A vehicle crosses the McDonald Creek bridge on Old Olympic Highway near Agnew. (Keith Thorpe/Peninsula Daily News)

A vehicle crosses the McDonald Creek bridge on Old Olympic Highway near Agnew. (Keith Thorpe/Peninsula Daily News)

Clallam County awards $3.07 million bid for McDonald Creek bridge

PORT ANGELES — Clallam County has awarded a bid to a Tacoma contractor to replace the narrow Old Olympic Highway bridge over McDonald Creek.

Commissioners Bill Peach and Randy Johnson voted Tuesday — with Commissioner Mark Ozias excused — to award a $3.07 million bid to Orion Marine Contractors Inc.

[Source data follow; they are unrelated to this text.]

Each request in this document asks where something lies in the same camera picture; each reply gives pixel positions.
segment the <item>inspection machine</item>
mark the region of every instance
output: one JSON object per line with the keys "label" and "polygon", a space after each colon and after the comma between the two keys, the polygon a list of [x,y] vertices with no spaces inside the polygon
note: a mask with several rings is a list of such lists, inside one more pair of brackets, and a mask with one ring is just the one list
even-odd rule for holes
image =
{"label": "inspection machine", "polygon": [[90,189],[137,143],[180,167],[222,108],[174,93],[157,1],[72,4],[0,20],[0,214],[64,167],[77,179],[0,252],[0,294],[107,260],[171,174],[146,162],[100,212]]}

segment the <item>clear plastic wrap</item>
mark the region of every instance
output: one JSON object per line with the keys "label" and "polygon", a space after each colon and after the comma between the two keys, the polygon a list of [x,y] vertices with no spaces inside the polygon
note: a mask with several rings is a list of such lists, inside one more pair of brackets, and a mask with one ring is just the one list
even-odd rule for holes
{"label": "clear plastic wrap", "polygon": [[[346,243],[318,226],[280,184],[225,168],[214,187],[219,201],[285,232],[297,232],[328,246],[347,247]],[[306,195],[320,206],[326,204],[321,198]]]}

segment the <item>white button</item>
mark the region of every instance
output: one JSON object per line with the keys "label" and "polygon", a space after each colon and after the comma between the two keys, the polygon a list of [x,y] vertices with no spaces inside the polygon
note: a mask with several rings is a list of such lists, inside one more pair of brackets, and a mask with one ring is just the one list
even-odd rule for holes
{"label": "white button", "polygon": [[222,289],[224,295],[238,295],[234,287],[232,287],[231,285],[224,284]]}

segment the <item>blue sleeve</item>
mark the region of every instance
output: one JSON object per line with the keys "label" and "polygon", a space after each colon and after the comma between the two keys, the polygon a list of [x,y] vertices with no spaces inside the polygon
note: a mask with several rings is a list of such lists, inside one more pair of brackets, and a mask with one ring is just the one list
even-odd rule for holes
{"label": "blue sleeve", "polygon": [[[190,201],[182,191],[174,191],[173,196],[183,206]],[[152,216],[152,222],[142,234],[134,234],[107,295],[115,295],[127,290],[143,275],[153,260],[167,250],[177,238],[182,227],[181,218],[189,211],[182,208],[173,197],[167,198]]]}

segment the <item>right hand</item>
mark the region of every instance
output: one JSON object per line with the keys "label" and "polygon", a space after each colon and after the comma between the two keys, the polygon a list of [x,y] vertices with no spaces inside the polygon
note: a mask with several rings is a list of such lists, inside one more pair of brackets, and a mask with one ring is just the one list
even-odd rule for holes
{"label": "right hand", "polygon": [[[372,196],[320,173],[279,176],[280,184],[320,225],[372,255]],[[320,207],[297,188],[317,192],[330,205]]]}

Orion Marine Contractors, which is part of the Houston-based Orion Marine Group, submitted the lowest of seven bids that commissioners opened in a public meeting May 9.

Bruch &Bruch Construction Inc. of Port Angeles had the second-lowest bid at $3.10 million.

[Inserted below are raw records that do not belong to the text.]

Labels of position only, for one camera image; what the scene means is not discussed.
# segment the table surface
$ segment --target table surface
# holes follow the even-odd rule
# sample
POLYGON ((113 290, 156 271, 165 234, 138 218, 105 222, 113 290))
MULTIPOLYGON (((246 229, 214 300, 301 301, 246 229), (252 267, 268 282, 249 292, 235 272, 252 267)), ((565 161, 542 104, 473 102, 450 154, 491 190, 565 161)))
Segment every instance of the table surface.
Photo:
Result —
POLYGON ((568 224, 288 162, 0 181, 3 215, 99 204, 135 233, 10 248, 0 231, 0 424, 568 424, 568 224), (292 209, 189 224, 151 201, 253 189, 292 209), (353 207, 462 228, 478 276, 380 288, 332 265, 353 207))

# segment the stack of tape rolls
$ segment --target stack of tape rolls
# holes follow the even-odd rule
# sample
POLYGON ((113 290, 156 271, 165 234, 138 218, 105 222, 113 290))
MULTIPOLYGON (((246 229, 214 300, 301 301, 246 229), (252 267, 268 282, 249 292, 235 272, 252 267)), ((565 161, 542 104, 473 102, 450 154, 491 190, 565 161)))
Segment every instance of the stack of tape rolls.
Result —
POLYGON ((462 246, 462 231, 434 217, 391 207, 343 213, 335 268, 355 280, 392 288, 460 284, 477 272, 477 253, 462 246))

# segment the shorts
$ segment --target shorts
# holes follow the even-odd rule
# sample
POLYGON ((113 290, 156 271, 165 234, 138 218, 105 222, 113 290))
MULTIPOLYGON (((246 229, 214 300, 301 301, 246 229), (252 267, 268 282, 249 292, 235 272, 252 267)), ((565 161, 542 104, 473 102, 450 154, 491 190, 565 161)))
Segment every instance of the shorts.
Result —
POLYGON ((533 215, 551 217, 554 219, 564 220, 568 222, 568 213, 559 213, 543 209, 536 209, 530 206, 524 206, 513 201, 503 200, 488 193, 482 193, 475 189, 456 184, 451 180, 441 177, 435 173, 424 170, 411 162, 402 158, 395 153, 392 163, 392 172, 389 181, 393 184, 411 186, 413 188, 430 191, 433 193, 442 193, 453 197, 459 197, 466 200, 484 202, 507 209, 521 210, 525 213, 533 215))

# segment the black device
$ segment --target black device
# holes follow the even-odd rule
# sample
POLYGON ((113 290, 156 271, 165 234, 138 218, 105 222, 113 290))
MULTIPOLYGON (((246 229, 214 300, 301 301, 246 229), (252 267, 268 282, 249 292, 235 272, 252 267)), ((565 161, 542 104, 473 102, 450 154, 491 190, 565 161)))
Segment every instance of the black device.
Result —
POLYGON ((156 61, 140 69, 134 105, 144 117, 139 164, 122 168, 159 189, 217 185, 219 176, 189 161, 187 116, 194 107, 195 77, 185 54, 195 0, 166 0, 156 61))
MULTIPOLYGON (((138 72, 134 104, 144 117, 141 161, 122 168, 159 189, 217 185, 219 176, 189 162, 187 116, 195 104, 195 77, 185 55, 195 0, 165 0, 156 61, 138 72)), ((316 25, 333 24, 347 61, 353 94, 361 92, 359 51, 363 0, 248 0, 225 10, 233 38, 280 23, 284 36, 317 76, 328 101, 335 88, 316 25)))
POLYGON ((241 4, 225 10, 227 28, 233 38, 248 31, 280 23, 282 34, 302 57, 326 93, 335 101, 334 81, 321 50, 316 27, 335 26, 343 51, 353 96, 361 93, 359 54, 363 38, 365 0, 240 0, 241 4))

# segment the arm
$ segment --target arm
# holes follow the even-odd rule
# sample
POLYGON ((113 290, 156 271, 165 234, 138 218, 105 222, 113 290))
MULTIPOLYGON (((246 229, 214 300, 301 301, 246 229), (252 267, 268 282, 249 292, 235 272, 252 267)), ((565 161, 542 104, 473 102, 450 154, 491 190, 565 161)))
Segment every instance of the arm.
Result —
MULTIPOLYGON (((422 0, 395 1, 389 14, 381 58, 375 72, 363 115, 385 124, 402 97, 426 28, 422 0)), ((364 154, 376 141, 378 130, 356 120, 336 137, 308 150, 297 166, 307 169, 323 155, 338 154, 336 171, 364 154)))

The board is required to award contracts to the lowest responsible bidder.

The engineer’s estimate was $3.8 million.

Peach asked County Engineer Ross Tyler whether he knew of Orion’s work.

“We have never worked with them here in the county,” Tyler said.

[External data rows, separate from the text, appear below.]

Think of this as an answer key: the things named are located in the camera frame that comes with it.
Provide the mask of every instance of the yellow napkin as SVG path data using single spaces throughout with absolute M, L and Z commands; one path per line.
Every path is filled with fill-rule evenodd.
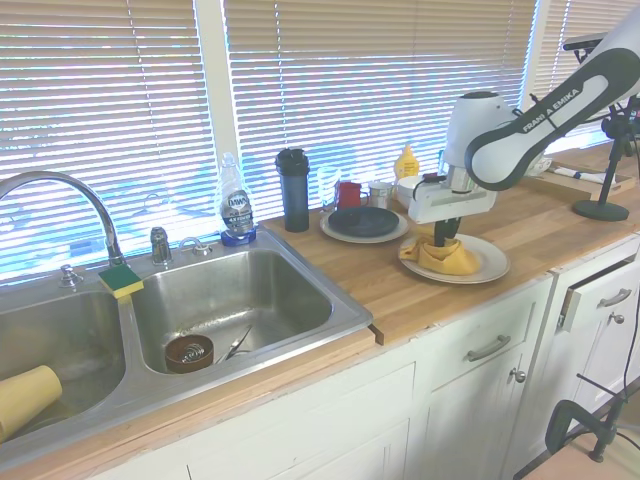
M 417 233 L 414 243 L 400 249 L 401 259 L 445 275 L 471 275 L 480 268 L 478 259 L 460 240 L 446 239 L 444 247 L 436 247 L 432 231 L 418 229 Z

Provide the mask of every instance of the white plate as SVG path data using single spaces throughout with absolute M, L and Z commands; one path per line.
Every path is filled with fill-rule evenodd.
M 381 235 L 379 237 L 353 237 L 351 235 L 345 235 L 343 233 L 336 232 L 329 225 L 329 215 L 322 217 L 320 220 L 320 228 L 322 231 L 330 236 L 331 238 L 335 238 L 336 240 L 341 240 L 343 242 L 349 243 L 383 243 L 390 242 L 391 240 L 395 240 L 396 238 L 400 238 L 402 235 L 407 233 L 409 230 L 409 222 L 402 215 L 398 215 L 396 212 L 395 215 L 398 217 L 398 226 L 387 233 L 386 235 Z
M 418 275 L 445 283 L 473 284 L 491 282 L 509 271 L 511 266 L 509 258 L 492 243 L 469 235 L 456 235 L 456 238 L 464 244 L 464 248 L 473 252 L 480 262 L 480 268 L 473 275 L 445 275 L 422 268 L 411 260 L 400 259 L 400 261 L 405 267 Z M 415 241 L 416 237 L 408 238 L 402 242 L 400 248 L 405 248 Z

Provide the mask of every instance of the green yellow sponge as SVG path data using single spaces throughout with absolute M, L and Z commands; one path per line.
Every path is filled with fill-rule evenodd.
M 144 288 L 140 277 L 125 264 L 111 267 L 108 270 L 100 272 L 98 275 L 100 275 L 102 284 L 115 298 L 131 295 L 133 292 Z

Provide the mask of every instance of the sink basin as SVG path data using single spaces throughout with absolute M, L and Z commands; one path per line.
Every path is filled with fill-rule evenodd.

“But we, of course, did the reference check and researched their projects. Their most recent stuff is some fairly significant bridge installations in Florida, in the Keys and stuff like that. They appear to be fully capable of the job.”

The contractor is expected to begin the eight-month project in mid- to late June, Tyler said.

Old Olympic Highway will be closed at the Agnew-area project site while crews remove the 24-foot-wide 1957 bridge and replace it with a 40-foot-wide modern bridge.

“The closure of [Old] Olympic Highway is going to be fairly significant,” Tyler said.

U.S. Highway 101 will be used as a detour during construction.

The exact date for the beginning of the closure will be announced after a pre-construction conference between the road department and Orion Marine Contractors. Tyler said he expected that meeting to occur within the next “week or two.”

“Once we find out … how they’re going to pursue the project, then we can tell the public exactly when the closure is going to happen,” Tyler said.

The new bridge will be taller than the existing bridge. Both approaches and the bridge itself will match the width of nearby sections of Old Olympic Highway.

About 70 percent of the cost will be covered by the county and the other 30 percent will be covered by federal funds.

In other board action Tuesday, commissioners approved a letter of support for Pennies for Quarters supporting its efforts to end veterans’ homelessness.

Among other projects, Pennies for Quarters is trying to build a community of tiny houses for veterans on a property in Port Angeles.

“I know that we’re one of many organizations on the Peninsula that are working toward benefiting and helping the veterans,” said Matthew Rainwater, president and founder of Pennies for Quarters.

“And I just think it’s phenomenal that there’s so many people in this area, including the commissioners, that are supporting this.”